L'Argentin Horacio Lalia, soutenu par le goût du macabre et du baroque plus prononcé en Amérique Latine qu'en Europe, s'est lancé dans l'aventure. Le résultat est fort intéressant.

Le texte étant un découpage des contes de Lovecraft, on ne s'intéressera pas ici à leur contenu, mais à leur transposition graphique.

D'emblée, le choix d'un dessin réaliste en noir et blanc, soulignant de manière dramatique les contrastes par l'usage de l'encre de Chine, s'avère plutôt heureux: les reliefs sont accentués, ainsi que les fissures, les rugosités, les rides, l'aspect échevelé des coiffures, et cette technique permet de noyer commodément dans l'ombre des élements décisifs pour l'émotion: les regards, les expressions faciales, les éléments de décor. On est déjà dans la suggestion.

L'espace de la planche fait l'objet d'une étude personnalisée à chaque page. Peu nombreuses sont les planches où les cases se suivent sagement dans l'ordre de lecture en respectant l'alignement d'ensemble.

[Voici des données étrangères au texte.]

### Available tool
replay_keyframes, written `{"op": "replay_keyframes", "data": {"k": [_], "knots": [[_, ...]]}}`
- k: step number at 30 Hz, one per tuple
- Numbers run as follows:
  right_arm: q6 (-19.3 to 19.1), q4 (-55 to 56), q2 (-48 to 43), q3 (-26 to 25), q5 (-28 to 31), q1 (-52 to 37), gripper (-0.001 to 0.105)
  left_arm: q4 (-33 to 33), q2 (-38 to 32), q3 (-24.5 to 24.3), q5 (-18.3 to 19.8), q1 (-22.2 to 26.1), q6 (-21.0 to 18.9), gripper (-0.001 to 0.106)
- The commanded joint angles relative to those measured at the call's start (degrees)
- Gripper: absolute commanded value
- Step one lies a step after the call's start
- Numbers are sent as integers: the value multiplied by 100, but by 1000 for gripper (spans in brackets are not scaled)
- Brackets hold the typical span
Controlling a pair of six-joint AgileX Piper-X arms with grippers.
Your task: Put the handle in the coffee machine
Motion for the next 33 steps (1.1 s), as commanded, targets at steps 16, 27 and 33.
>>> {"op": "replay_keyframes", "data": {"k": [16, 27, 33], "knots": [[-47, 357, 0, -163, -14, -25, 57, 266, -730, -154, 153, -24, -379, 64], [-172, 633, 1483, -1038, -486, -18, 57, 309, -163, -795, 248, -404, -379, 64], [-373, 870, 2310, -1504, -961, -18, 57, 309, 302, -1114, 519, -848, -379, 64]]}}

Au contraire, cet alignement est perturbé dans de nombreux cas, soit horizontalement, soit verticalement (la première image de chaque bande est plus grande ou plus petite que l'image qui la suit à sa droite, ou vers le bas), ce qui oblige le lecteur à s'interroger sur l'ordre exact de lecture des cases: faut-il descendre tout droit ? Faut-il aller à l'image de gauche de la bande suivante ? Cette désorientation spatiale est une belle mise en scène des situations psychologiques extrêmes, proches de la folie, que les contes de Lovecraft décrivent.

Dans d'autres cas, une image de fond composite sert de décor à de petites vignettes incrustées, et qui doivent être lues dans un ordre peu évident.

Le monde de Lovecraft est hyper-gothique: plein de vieilles églises maudites, de châteaux antiques, de cryptes pourries, de cimetières moisis et ruisselants d'on ne sait quelle sanie, de spectres inachevés. Tout un monde de dégénérescence, de putréfaction, mais aussi d'espaces infinis et inimaginables, dont la seule dimension suffit à rendre fou. Horacio Lalia rend bien les fentes des vieilles planches, les fissures dans les ruines, les interstices entre les ossements.

Le mieux réussi est d'avoir su suggérer la nuit des temps et la permanence du Mal au fil de l'éternité: Eglises gothiques suggérant l'intemporel (celle de la page 24 rappelle vivement les estampes gothiques du romantisme frénétique; celle de la page 82 est une réussite parfaite: le jeu des piliers, colonnes, arcs brisés et remplages des fenêtres hautes donne totalement l'impression d'une toile d'araignée perverse), oeuvres d'art inspirées de toutes les civilisations (sculptures médiévales, statues proche-orientales, indiennes, chinoises - évidemment choisies en fonction de leur aspect inquiétant, de leurs orbites vides ou de leur rictus énigmatique: page 29, 30, 31, 35, 42, 55, 61, 64 - Jusqu'à un édifice tibétain évoquant le Potala à Lhassa).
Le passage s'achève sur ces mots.